İlki 14 Mayıs ikincisi 28 Mayıs’ta yapılan seçimlerin ardından artık siyasette yeni bir dönem başlamış oldu. Meclis’te sandalye çoğunluğunu elinde bulunduran Cumhur İttifakı cumhurbaşkanlığı seçimlerini de kazanmasıyla birlikte elini daha da güçlendirmiş oldu.
Tabi asıl sorumluluk bundan sonraki dönemde başlıyor. Atılacak ilk adımın AK Parti ve MHP özelinde öncelikle seçim analizi olacağını düşünüyorum.
Yani her iki partide hangi ilde ne kadar oy aldı hangi ilde oylar kayba uğradı gibi SORULAR üzerinden mutlaka bir analiz yapacaktır. Erzurum üzerinde değerlendirme yapmak gerekirse, oyların düşme sebebi bence çok iyi irdelenmelidir.
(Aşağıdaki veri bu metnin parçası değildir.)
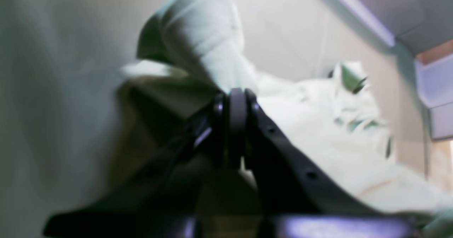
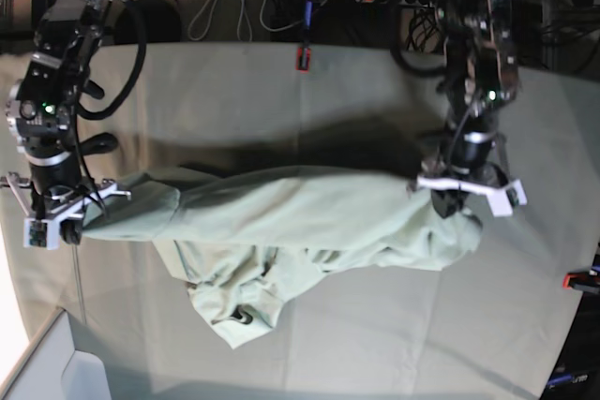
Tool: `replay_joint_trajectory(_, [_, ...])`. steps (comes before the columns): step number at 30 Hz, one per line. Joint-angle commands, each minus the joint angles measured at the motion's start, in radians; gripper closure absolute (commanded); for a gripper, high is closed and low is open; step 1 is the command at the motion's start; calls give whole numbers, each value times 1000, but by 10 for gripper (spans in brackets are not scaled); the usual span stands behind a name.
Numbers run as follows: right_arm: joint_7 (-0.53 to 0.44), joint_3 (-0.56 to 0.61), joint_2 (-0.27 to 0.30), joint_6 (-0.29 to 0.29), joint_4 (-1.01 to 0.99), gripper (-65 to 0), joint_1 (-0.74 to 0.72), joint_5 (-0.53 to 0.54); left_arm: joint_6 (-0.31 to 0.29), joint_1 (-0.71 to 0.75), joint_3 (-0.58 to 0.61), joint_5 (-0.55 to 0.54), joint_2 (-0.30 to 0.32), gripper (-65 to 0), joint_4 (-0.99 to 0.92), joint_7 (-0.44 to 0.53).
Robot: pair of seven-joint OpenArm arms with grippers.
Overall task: Layout the t-shirt on the table in an organized manner, then fold the t-shirt properly
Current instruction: 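Hold the shirt with the right gripper and drag the left gripper back, then release the shirt from the left gripper and raise it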
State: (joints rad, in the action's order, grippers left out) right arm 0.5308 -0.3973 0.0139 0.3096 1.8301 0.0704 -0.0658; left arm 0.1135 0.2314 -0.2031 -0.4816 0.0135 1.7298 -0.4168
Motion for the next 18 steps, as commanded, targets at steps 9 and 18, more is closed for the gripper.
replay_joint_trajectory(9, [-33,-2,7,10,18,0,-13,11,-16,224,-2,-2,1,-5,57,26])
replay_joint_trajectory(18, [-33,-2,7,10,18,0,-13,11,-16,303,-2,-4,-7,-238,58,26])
En basit örnekle cumhurbaşkanı Erdoğan’ın altı oylarla ak partinin aldığı oylar arasında uçurumlar kadar fark var. Bunun elbette bir nedeni olmalı ve bu neden çok yakından incelenmelidir. Oyların azalmasına sebep olan faktörler nelerdir; sonuçta bu oy kaybı bir tepkinin göstergesidir. Bu tepki neden ortaya çıkmıştır? Parti yöneticilerine gösterilen bir tepki midir, listeye gösterilen bir tepki midir? Artık tepkinin sebebi her ne ise iyice irdelenmeli ve yerel seçimler öncesinde varsa sorun mutlaka giderilmelidir.
Diyelim ki bu tepkiler liste kaynaklı ise, listeleri hazırlayanlar, listelerdeki isimleri ve sırlamalarını belirleyenler önce bir hesap vermelidir. Kimse kusura bakmasın ama bunun mutlaka bir karşılığı olmalıdır diye düşünüyorum. Bunu bütün partiler için diyorum; eğer ortaya çıkan tepki listelerin bir sonucu ise, emeği geçenlerden bunun acısı çıkartılmalıdır. çünkü bu biraz da tabanı hafife almak ve dayatmada bulunmak demektir. Yani seçmen ne düşünürse düşünsün biz bildiğimizi okuruz demektir. O yüzden ben bu tavrın yanlış olduğunu özellikle belirtiyor, tabana rağmen bildiğini okuyan her kim varsa canına okunması gerekir diye düşünüyorum. yoksa kuru kuruya seçim analizi yapmanın bir anlamı yok.